Extracted data entries:
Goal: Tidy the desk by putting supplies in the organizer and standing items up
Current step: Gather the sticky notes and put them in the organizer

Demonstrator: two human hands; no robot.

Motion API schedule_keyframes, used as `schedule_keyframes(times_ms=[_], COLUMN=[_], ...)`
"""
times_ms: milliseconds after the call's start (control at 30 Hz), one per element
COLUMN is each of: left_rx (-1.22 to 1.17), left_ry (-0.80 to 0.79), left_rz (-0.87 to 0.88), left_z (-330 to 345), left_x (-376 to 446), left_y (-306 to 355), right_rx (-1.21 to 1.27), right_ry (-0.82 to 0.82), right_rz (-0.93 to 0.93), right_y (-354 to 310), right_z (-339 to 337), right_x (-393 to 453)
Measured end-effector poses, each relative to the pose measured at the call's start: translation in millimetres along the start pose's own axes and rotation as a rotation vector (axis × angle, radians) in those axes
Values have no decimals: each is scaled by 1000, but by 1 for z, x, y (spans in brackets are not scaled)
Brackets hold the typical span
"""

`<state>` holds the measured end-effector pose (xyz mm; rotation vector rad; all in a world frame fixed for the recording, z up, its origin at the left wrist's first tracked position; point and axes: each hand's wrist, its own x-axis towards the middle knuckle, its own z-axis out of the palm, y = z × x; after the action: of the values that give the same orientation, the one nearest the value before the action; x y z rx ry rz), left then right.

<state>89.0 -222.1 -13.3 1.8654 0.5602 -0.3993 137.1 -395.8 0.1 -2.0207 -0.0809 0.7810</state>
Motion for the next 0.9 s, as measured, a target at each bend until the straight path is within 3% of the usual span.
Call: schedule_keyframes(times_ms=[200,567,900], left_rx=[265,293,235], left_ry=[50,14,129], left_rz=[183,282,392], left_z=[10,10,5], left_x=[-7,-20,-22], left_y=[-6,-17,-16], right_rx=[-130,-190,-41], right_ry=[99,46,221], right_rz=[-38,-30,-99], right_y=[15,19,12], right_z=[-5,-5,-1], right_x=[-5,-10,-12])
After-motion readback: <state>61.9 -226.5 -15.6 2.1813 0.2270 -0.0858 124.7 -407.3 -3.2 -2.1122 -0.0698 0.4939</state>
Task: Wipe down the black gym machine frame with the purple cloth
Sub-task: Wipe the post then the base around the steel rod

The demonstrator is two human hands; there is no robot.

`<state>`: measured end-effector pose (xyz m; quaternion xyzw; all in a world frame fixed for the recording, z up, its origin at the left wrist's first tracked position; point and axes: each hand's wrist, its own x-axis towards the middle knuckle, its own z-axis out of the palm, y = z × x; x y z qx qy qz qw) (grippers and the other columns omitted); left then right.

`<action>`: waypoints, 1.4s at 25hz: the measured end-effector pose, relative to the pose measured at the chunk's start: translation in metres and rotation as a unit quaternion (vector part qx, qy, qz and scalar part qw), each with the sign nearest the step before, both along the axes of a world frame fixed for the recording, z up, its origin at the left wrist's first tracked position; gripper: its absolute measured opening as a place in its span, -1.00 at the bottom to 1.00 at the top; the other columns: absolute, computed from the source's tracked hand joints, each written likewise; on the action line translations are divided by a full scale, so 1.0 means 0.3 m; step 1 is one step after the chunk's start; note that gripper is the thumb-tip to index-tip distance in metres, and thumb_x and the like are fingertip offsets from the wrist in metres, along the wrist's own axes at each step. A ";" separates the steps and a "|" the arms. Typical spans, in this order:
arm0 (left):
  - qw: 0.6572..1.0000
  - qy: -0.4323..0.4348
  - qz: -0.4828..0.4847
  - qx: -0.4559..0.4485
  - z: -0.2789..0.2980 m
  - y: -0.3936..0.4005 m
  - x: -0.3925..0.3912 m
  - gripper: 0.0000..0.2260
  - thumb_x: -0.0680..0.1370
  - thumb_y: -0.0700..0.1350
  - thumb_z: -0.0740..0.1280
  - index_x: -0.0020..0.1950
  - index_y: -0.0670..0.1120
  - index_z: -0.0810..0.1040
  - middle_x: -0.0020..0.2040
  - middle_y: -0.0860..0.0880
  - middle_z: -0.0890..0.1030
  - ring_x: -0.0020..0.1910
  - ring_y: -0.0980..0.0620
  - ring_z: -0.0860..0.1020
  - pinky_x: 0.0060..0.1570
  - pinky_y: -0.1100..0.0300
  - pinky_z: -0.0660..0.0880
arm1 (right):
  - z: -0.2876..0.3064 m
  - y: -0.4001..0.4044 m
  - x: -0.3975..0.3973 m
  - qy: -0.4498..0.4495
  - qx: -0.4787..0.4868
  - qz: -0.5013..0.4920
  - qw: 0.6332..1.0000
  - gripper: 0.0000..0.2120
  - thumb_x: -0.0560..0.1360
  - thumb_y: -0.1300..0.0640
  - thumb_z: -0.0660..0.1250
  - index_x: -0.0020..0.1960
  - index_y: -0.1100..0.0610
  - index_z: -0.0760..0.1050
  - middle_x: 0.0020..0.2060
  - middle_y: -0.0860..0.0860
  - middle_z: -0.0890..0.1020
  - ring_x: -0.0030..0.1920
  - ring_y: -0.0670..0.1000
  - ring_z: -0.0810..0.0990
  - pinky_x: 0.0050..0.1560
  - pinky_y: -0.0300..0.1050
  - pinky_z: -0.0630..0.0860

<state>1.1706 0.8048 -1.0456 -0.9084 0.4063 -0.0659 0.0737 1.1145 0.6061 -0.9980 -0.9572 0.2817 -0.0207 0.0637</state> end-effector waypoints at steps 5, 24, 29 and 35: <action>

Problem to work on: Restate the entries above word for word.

Response below:
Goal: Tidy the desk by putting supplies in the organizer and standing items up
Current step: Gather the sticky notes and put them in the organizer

Demonstrator: two human hands; no robot.

Motion API schedule_keyframes, used as `schedule_keyframes(times_ms=[_], COLUMN=[_], ...)`
"""
times_ms: milliseconds after the call's start (control at 30 Hz), one per element
COLUMN is each of: left_rx (-1.22 to 1.17), left_ry (-0.80 to 0.79), left_rz (-0.87 to 0.88), left_z (-330 to 345), left_x (-376 to 446), left_y (-306 to 355), right_rx (-1.21 to 1.27), right_ry (-0.82 to 0.82), right_rz (-0.93 to 0.93), right_y (-354 to 310), right_z (-339 to 337), right_x (-393 to 453)
Measured end-effector poses, each relative to the pose measured at the call's start: translation in millimetres along the start pose's own axes and rotation as a rotation vector (axis × angle, radians) in those axes
Values have no decimals: each is scaled by 1000, but by 1 for z, x, y (spans in brackets are not scaled)
Brackets hold the typical span
"""

`<state>` holds the measured end-effector pose (xyz mm; rotation vector rad; all in a world frame fixed for the recording, z up, its origin at the left wrist's first tracked position; point and axes: each hand's wrist, its own x-axis towards the middle knuckle, its own z-axis out of the palm, y = z × x; after the action: of the values that give the same orientation, the one nearest the value before the action; x y z rx ry rz), left then right.

<state>89.0 -222.1 -13.3 1.8654 0.5602 -0.3993 137.1 -395.8 0.1 -2.0207 -0.0809 0.7810</state>
Motion for the next 0.9 s, as measured, a target at each bend until the straight path is within 3% of the usual span.
Call: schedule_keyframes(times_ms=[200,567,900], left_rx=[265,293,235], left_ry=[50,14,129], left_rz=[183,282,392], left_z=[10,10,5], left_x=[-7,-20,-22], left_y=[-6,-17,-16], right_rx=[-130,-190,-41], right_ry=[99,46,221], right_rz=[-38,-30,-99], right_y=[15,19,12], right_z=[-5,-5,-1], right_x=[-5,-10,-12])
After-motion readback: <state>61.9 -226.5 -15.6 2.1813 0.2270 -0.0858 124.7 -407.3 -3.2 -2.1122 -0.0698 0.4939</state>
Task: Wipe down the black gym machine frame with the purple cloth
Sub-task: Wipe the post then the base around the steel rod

The demonstrator is two human hands; there is no robot.

`<state>`: measured end-effector pose (xyz m; quaternion xyzw; all in a world frame fixed for the recording, z up, its origin at the left wrist's first tracked position; point and axes: each hand's wrist, its own x-axis towards the middle knuckle, its own z-axis out of the palm, y = z × x; x y z qx qy qz qw) (grippers and the other columns omitted); left then right.

`<action>`: waypoints, 1.4s at 25hz: the measured end-effector pose, relative to the pose measured at the chunk's start: translation in metres and rotation as a unit quaternion (vector part qx, qy, qz and scalar part qw), each with the sign nearest the step before, both along the axes of a world frame fixed for the recording, z up, its origin at the left wrist's first tracked position; gripper: its absolute measured opening as a place in its span, -1.00 at the bottom to 1.00 at the top; the other columns: absolute, computed from the source's tracked hand joints, each written likewise; on the action line translations are divided by a full scale, so 1.0 means 0.3 m; step 1 is one step after the chunk's start; note that gripper is the thumb-tip to index-tip distance in metres, and thumb_x and the like are fingertip offsets from the wrist in metres, along the wrist's own axes at each step. A ";" separates the steps and a "|" the arms. Typical spans, in this order:
arm0 (left):
  - qw: 0.6572..1.0000
  - qy: -0.4323..0.4348
  - qz: -0.4828..0.4847
  - qx: -0.4559..0.4485
  - z: -0.2789..0.2980 m
  - y: -0.3936..0.4005 m
  - x: -0.3925..0.3912 m
  - gripper: 0.0000..0.2260
  - thumb_x: -0.0680..0.1370
  - thumb_y: -0.0700..0.1350
  - thumb_z: -0.0740..0.1280
  - index_x: -0.0020..0.1950
  - index_y: -0.0670..0.1120
  - index_z: -0.0810..0.1040
  - middle_x: -0.0020..0.2040
  - middle_y: -0.0860..0.0880
  - middle_z: -0.0890..0.1030
  - ring_x: -0.0020..0.1910
  - ring_y: -0.0980..0.0620
  - ring_z: -0.0860..0.1020
  - pinky_x: 0.0060..0.1570
  - pinky_y: -0.1100..0.0300
  - pinky_z: -0.0660..0.0880
arm1 (right):
  - z: -0.2876..0.3064 m
  - y: -0.4001..0.4044 m
  - x: -0.3975..0.3973 m
  - qy: -0.4498..0.4495
  - qx: -0.4787..0.4868
  - qz: -0.5013..0.4920
  - qw: 0.6332..1.0000
  - gripper: 0.0000..0.2120
  - thumb_x: -0.0560..0.1360
  - thumb_y: -0.1300..0.0640
  - thumb_z: -0.0660..0.1250
  - index_x: -0.0020..0.1960
  - index_y: -0.1100..0.0610
  - index_z: -0.0760..0.1050
  - middle_x: 0.0020..0.2060
  - middle_y: -0.0860..0.0860
  - middle_z: -0.0890..0.1020
  - ring_x: -0.0030..0.1920
  - ring_y: -0.0670..0.1000
  - ring_z: -0.0810..0.0990
  - pinky_x: 0.0050..0.1560
  - pinky_y: -0.0300..0.1050
  - pinky_z: -0.0630..0.0860

<state>1.1706 0.8048 -1.0456 -0.9084 0.4063 -0.0659 0.0737 1.1145 0.6061 -0.9980 -0.9572 0.2817 -0.0207 0.0637</state> end-effector waypoints at steps 5, 24, 29 and 35: <action>

This completes the output for the exercise.